源泉数2孔・温度70℃・火山性水蒸気による造成温泉量は毎分3,890ℓ。
泉質は石膏泉・含硫黄化水素泉・含食塩重炭酸土類泉などで、リウマチ性疾患・高血圧症・動脈硬化症・創傷・皮膚掻痒症などによいとされています。
なお、当地に宿泊施設は無いもよう。
硫黄採取地としては明治二十年代からすでに利用されていたみたいです。


ここの名物に黒タマゴというのがあります。
当地の温泉を利用したゆで卵で、たぶん硫黄か何かの作用で表面が黒くなるのであろう。わかりませんが。
見た目に反して中身はふつうで、味もまあおいしかったと思いますが、もはや記憶があいまいです。

このあたりからは、富士山がよく見えました。


大涌谷では黒タマゴを買っただけ。
そしてまたしてもロープウェイに乗り、今度は桃源台へ向かいました。


桃源台までは下りになります。
しばらくすると、芦ノ湖が見えてきました。


まもなく桃源台に到着。
ここで無事に姉との合流をはたしますが、休む間もなく元箱根に向かいます。
姉は喫茶店でのんきにコーヒーを飲んでいました。


元箱根までの移動には、箱根海賊船という遊覧船を使いました。
どうせ箱根の歴史や風土に一切関係がない観光用の船だろ、と思っていましたが、実際に乗り物を見ると、はしゃいでしまう自分が恥ずかしい。

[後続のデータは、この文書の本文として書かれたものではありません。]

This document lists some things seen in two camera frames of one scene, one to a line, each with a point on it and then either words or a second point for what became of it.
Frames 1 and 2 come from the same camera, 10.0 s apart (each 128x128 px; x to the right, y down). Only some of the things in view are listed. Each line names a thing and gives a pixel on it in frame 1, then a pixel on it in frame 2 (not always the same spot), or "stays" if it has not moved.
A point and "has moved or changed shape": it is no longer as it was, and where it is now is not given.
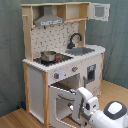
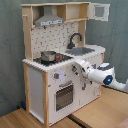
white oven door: (60, 114) has moved or changed shape
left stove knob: (56, 75) stays
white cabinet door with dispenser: (92, 74) stays
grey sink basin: (79, 51) stays
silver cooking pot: (48, 56) stays
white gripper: (84, 105) → (85, 67)
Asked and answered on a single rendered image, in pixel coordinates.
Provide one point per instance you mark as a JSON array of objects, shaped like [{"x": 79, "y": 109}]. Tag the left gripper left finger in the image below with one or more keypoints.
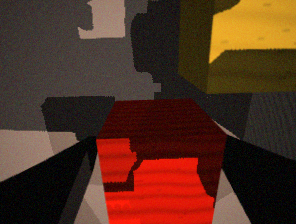
[{"x": 52, "y": 191}]

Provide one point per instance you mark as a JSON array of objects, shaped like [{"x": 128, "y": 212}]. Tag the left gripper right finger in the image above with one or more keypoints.
[{"x": 264, "y": 182}]

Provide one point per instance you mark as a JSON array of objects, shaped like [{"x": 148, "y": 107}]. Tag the yellow cube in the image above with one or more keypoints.
[{"x": 238, "y": 46}]

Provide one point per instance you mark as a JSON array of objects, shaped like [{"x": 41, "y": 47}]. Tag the red cube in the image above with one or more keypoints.
[{"x": 160, "y": 162}]

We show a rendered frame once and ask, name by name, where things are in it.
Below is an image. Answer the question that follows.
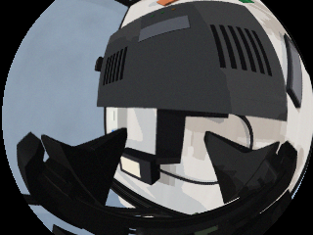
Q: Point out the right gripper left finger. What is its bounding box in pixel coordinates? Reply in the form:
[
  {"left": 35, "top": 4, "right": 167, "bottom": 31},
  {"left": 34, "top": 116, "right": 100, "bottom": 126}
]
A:
[{"left": 41, "top": 127, "right": 127, "bottom": 207}]

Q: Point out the orange flat rectangular slab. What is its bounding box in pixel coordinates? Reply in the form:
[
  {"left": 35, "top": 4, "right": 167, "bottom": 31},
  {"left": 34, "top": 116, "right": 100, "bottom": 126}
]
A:
[{"left": 156, "top": 0, "right": 178, "bottom": 7}]

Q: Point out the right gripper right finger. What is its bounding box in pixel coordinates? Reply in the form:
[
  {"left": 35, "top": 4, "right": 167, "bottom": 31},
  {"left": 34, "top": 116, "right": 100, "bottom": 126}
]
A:
[{"left": 203, "top": 131, "right": 280, "bottom": 204}]

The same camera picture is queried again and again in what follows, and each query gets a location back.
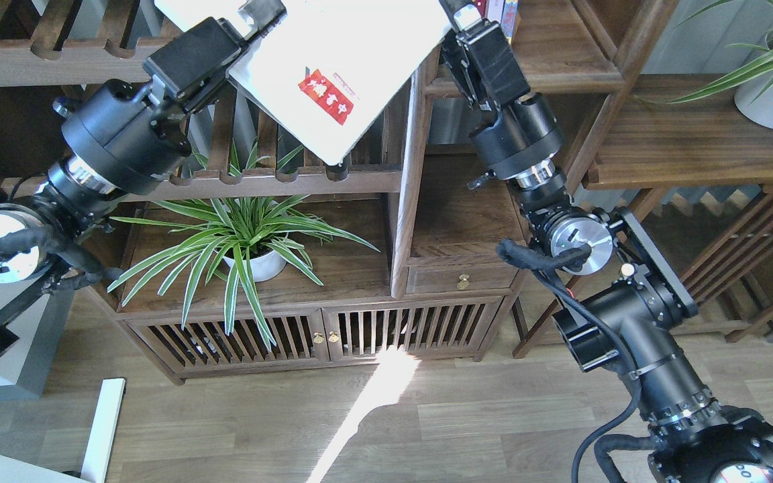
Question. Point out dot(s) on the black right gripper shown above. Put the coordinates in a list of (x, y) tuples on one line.
[(520, 134)]

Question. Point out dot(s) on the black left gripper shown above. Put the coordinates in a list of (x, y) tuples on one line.
[(127, 138)]

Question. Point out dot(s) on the red cover book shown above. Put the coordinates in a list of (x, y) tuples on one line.
[(510, 19)]

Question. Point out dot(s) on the white book red label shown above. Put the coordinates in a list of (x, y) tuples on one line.
[(326, 69)]

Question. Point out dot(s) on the pale pink book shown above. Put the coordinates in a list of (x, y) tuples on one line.
[(494, 10)]

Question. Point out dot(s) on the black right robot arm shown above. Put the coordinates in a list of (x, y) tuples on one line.
[(620, 298)]

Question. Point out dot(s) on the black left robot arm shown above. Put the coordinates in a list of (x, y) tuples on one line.
[(41, 235)]

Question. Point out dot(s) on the spider plant white pot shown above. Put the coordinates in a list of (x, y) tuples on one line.
[(226, 235)]

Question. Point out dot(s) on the dark wooden bookshelf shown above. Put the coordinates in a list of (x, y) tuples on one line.
[(436, 288)]

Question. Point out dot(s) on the wooden side table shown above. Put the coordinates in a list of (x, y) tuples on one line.
[(704, 175)]

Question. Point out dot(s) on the white table leg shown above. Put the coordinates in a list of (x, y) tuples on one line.
[(102, 432)]

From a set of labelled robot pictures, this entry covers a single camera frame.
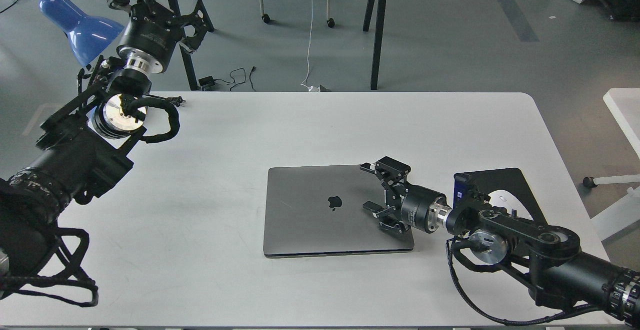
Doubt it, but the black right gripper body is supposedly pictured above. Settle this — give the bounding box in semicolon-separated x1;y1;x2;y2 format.
400;184;451;234

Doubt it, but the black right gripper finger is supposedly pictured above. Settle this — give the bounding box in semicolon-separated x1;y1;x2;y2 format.
359;156;411;206
362;201;412;241

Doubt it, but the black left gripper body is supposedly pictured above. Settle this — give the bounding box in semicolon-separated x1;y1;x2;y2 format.
117;6;181;73

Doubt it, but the grey laptop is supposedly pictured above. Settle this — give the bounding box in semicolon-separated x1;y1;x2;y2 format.
263;165;415;258

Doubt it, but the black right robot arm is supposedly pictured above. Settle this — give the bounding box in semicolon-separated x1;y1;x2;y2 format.
359;157;640;329

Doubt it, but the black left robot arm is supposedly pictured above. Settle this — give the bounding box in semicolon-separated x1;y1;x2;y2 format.
1;0;214;298

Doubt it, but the blue desk lamp shade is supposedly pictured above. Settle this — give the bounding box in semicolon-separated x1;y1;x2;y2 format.
39;0;125;67

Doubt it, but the black mouse pad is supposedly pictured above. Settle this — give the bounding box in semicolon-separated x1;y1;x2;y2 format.
452;168;547;225

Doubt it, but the white computer mouse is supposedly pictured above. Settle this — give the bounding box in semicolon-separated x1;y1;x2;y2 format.
489;190;509;207

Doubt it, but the white side table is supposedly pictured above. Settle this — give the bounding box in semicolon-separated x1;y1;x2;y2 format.
582;88;640;243

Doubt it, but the black power adapter with cable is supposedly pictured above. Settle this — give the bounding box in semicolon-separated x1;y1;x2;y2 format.
198;66;256;92

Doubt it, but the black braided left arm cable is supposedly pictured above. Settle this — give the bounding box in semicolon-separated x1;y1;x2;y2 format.
120;95;187;143

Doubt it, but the white hanging cable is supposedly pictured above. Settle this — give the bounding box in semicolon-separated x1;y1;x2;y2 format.
300;0;328;92

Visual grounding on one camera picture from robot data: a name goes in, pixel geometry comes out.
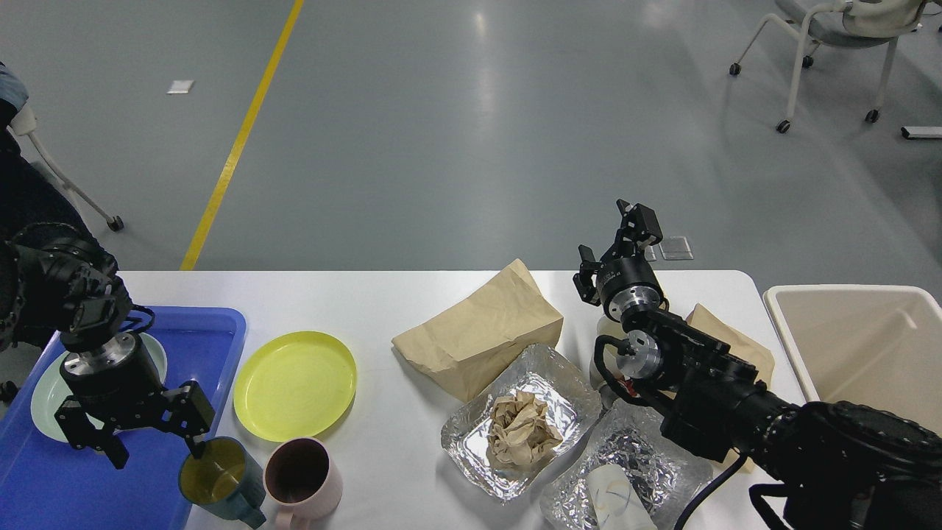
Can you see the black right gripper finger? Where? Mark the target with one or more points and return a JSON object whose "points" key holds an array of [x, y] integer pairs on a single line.
{"points": [[589, 267], [638, 232]]}

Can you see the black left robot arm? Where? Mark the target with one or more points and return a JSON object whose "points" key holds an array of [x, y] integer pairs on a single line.
{"points": [[68, 285]]}

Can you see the beige plastic bin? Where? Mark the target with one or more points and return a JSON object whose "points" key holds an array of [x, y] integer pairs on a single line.
{"points": [[873, 345]]}

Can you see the grey bar on floor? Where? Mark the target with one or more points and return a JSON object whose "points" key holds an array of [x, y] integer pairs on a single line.
{"points": [[918, 132]]}

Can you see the white paper cup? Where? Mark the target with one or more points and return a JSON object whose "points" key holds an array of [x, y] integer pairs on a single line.
{"points": [[616, 503]]}

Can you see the crumpled brown paper ball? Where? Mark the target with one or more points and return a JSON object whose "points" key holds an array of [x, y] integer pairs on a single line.
{"points": [[520, 434]]}

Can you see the pale green plate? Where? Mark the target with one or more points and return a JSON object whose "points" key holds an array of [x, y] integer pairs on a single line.
{"points": [[51, 389]]}

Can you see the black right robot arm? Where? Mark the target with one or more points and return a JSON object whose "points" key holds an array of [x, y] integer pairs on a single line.
{"points": [[834, 465]]}

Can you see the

船は三種類あり、一つがスウェーデン国王グスタフ・アドルフが建造したバーサ号をモデルとした「バーサ」、もう一つが十七世紀フランスの帆船戦艦ソレイユ・ロワイヤル号をモデルとした「ロワイヤル」、そして最後が十八世紀イギリスで建造された戦艦ビクトリーをモデルとした「ビクトリー」となっております。
この時、桃源台港に寄港していたのはバーサとビクトリーの二隻。


妹「ビクトリー…」
私「ビクトリー? ヴィ、Victory!」
妹「Victory!」
と、唐突にビリーズブートキャンプの真似をし始めたわたしにつきあってくれた妹は、基本的にいい奴だなと思いました。

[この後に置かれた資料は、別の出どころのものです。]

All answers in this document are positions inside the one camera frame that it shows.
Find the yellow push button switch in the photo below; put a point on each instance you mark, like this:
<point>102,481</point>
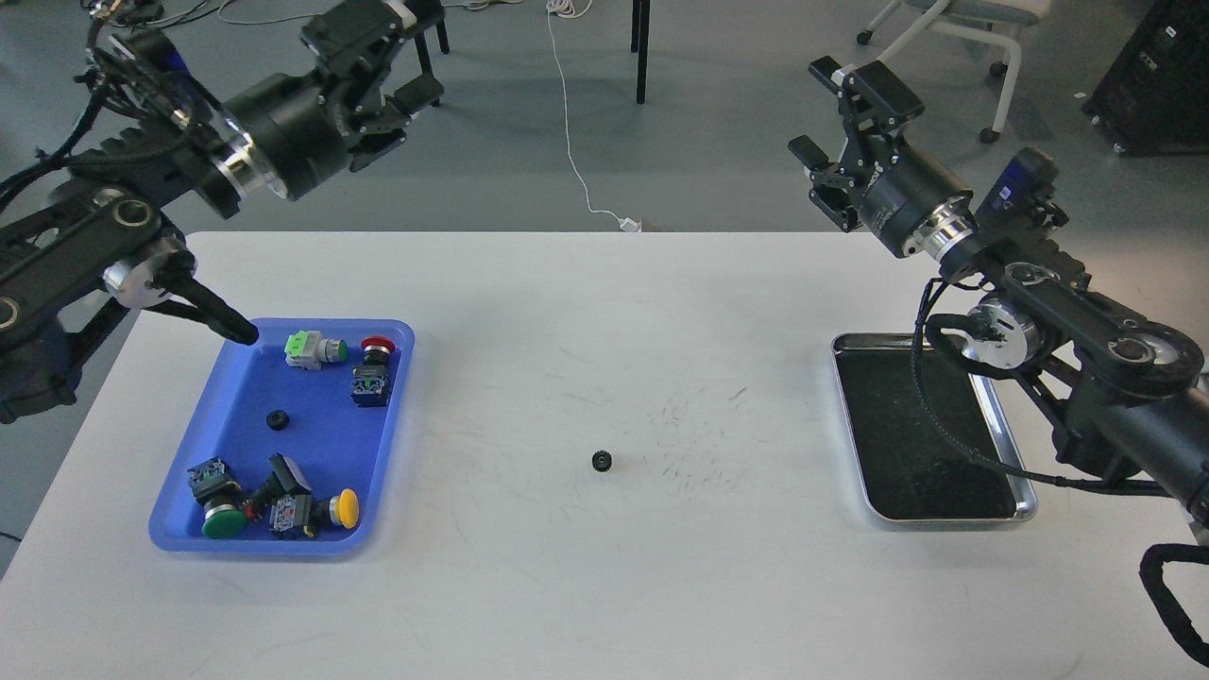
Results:
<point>298,516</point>

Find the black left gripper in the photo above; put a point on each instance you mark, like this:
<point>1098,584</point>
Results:
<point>290,133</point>

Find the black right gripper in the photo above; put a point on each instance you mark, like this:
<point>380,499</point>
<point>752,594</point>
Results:
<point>883,185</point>

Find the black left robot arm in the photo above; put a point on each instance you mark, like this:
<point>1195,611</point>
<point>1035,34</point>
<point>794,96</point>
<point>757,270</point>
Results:
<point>151,133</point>

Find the silver metal tray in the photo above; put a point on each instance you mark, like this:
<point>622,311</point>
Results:
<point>913,418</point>

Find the black equipment case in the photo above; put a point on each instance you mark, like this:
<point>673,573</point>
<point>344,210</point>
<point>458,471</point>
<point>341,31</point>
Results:
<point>1153,101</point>

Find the black selector switch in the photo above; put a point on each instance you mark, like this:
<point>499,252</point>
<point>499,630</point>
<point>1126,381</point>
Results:
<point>284,478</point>

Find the green push button switch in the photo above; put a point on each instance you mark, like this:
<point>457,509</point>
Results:
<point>311,350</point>

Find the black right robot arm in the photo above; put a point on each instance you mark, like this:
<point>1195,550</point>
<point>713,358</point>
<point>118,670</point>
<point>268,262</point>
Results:
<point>1121,393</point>

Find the large green mushroom button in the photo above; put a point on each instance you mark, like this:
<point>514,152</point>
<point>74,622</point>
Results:
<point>216,490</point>

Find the black bevel gear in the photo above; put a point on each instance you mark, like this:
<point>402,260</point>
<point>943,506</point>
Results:
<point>602,460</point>

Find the red emergency stop button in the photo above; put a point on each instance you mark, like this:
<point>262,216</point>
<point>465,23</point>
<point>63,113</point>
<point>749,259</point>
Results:
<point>370,380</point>

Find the blue plastic tray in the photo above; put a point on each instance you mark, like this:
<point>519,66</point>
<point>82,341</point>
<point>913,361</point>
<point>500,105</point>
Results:
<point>336,443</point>

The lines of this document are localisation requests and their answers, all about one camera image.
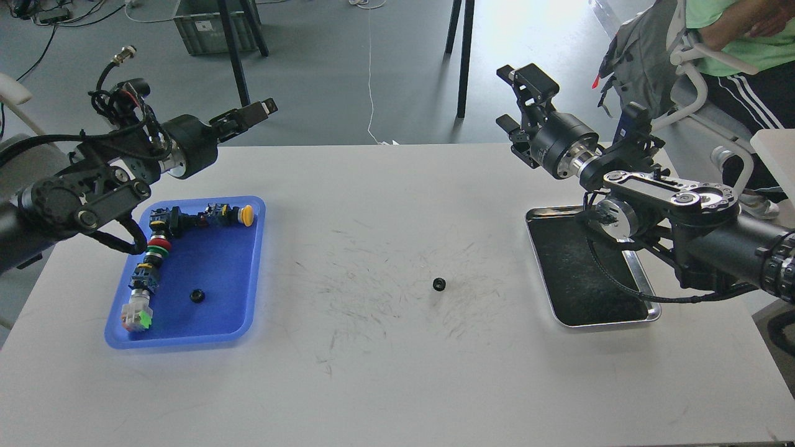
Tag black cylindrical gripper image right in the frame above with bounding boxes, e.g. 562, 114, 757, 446
495, 63, 599, 180

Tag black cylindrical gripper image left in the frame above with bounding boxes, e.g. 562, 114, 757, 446
161, 98, 278, 180

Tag small black gear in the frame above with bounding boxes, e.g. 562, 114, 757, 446
189, 289, 206, 304
432, 278, 447, 292

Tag blue plastic tray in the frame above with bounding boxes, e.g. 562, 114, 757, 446
104, 196, 266, 349

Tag silver metal tray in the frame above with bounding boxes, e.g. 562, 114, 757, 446
525, 205, 661, 329

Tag black table leg left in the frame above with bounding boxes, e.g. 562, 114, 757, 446
216, 1, 270, 107

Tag black table leg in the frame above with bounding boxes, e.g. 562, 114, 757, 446
445, 0, 475, 120
216, 1, 270, 107

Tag grey plastic crate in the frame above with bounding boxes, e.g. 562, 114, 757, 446
173, 1, 258, 56

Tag grey backpack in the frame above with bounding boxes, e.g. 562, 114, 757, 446
598, 1, 679, 119

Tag black table leg right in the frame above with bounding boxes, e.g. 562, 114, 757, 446
445, 0, 475, 120

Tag red and green push buttons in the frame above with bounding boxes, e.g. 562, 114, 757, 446
143, 233, 171, 266

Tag white office chair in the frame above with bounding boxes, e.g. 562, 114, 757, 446
652, 24, 759, 196

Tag seated person green shirt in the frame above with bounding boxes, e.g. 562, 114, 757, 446
683, 0, 795, 219

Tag yellow push button switch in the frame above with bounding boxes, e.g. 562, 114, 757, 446
197, 202, 256, 227

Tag black connector switch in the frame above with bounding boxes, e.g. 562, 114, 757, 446
148, 206, 199, 240

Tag white floor cable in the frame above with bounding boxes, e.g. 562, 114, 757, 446
348, 0, 399, 146

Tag blue black small switch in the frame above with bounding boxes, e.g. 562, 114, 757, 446
129, 263, 161, 294

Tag white green square switch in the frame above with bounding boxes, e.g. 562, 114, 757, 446
121, 289, 153, 333

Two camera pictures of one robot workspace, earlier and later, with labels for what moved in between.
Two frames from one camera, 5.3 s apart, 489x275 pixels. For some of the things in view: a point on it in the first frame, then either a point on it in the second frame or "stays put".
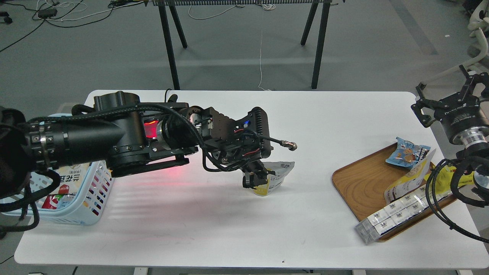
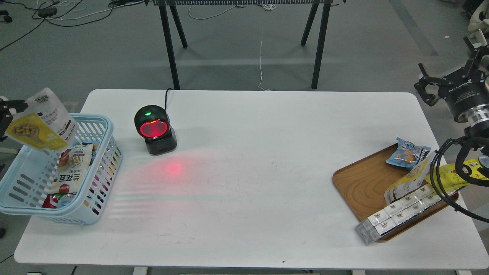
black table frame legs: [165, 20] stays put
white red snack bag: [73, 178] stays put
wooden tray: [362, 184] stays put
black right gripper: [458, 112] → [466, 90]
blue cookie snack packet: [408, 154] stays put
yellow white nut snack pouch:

我々は、ビクトリーに乗って元箱根に向かうことになりました。


桃源台から元箱根までは30分ほどでしょうか。
船内で、海賊船の船長と名乗る男との記念撮影を勧められ、旅のテンションでうっかり応じてしまいましたが、出来上がった写真を見ると、わたしの目が半つむりでした。お金を返してください。
箱根で海賊の恐ろしさを知りました。
※誤解が無いように言うと、写真を買わないという選択肢もあったのですが、あえて買ったのです。旅のテンションで。

元箱根に着いてからは、箱根登山バスに乗り芦之湯へ向かいます。
そして、本日のお宿に到着。
これにて箱根旅行一日目の全行程が終了しました。